Raymundo Faoro (27 April 1925, in Vacaria – 15 May 2003, in Rio de Janeiro) was a lawyer, jurist, sociologist, historian, writer and president of the Brazilian Bar Association, which in Portuguese is known as OAB (Ordem dos Advogados do Brasil). Even though lawyers have an extensive presence in the political arena of Brazil, not one president after Faoro gained the same intellectual respect as he did.

Faoro was the author of several books. The most important of all these books was "Os Donos do Poder" (The Owners of Power). In this book, Faoro describes the history of power in Brazilian history, from the pre-colonial times to approximately the end of Getúlio Vargas's first term.

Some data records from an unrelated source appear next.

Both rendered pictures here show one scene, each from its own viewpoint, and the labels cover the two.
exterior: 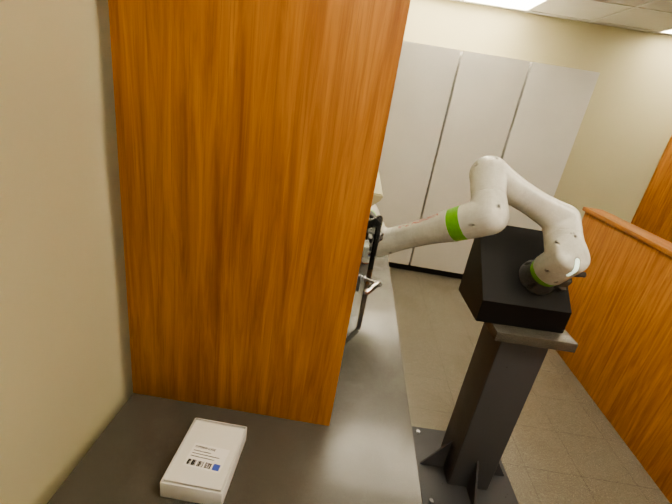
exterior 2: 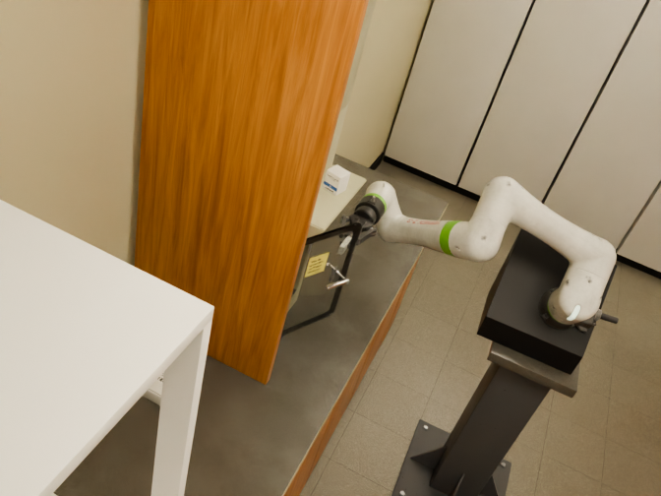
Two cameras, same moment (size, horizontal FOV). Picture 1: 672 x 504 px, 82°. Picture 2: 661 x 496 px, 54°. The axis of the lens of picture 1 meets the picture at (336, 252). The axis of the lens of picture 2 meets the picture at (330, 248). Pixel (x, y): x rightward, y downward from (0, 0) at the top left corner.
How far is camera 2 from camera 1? 1.05 m
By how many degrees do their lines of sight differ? 19
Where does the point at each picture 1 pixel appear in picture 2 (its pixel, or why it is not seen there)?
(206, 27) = (202, 105)
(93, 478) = not seen: hidden behind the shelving
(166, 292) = (160, 256)
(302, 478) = (227, 412)
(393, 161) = (544, 66)
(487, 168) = (493, 193)
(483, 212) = (467, 240)
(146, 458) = not seen: hidden behind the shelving
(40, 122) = (94, 158)
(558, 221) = (579, 260)
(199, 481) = (157, 390)
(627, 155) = not seen: outside the picture
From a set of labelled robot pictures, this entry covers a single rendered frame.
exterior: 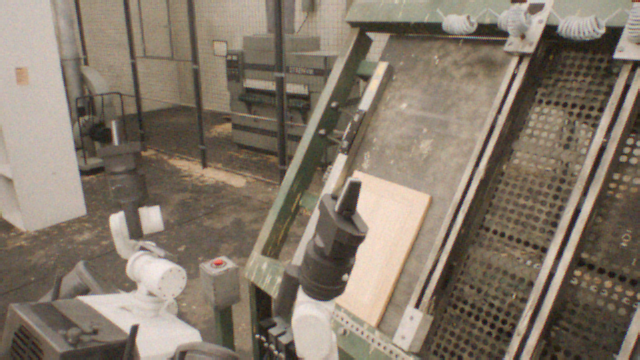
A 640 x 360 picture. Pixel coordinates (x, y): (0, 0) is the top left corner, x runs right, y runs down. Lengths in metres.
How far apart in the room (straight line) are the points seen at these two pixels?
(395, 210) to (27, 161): 3.88
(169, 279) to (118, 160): 0.42
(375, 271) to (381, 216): 0.20
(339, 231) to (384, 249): 0.98
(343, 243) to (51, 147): 4.47
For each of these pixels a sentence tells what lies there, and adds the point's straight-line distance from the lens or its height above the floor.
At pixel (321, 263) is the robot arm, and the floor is 1.51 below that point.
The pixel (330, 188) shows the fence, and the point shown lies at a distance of 1.91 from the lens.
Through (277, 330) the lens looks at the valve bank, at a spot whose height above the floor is 0.76.
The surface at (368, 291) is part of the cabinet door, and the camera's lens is 1.71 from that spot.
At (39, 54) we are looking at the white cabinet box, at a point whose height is 1.59.
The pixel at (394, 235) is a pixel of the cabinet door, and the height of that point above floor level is 1.15.
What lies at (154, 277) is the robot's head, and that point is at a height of 1.43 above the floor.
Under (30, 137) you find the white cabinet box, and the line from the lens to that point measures 4.97.
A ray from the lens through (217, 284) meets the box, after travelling 1.96.
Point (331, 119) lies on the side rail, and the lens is 2.14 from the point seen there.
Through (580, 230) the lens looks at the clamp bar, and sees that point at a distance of 1.40.
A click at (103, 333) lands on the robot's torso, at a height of 1.39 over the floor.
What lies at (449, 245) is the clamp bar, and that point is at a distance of 1.51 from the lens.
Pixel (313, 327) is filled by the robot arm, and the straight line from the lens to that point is 0.84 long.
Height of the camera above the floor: 1.89
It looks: 20 degrees down
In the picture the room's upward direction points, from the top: straight up
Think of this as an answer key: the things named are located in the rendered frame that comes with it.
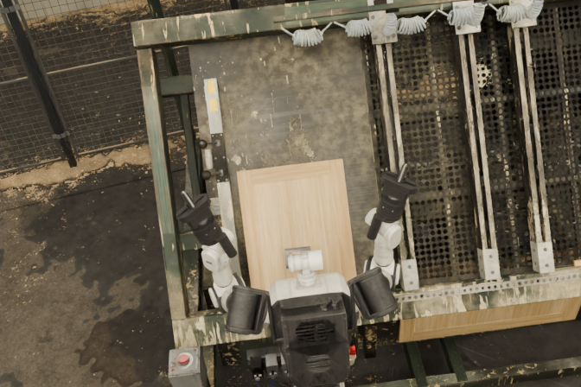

In this book, Faoro gave special attention to the "estamento", or Stand, which he notes was a classification used by Marx but mistranslated in the English and French translations of his German work. This "Stand", which he differentiates clearly from the ruling "Elite" was dominant in the creation of modern Brazil.
 
According to Faoro, this "Stand", a strange mixture of the nobility, the bureaucrats and the military, always attempted to use the power and wealth of the State in self benefit, so preventing the masses from ruling the country in benefit of the majority. He also wrote books on Brazilian social and political thought, on the writer and poet Machado de Assis and Brazilian modern society and politics.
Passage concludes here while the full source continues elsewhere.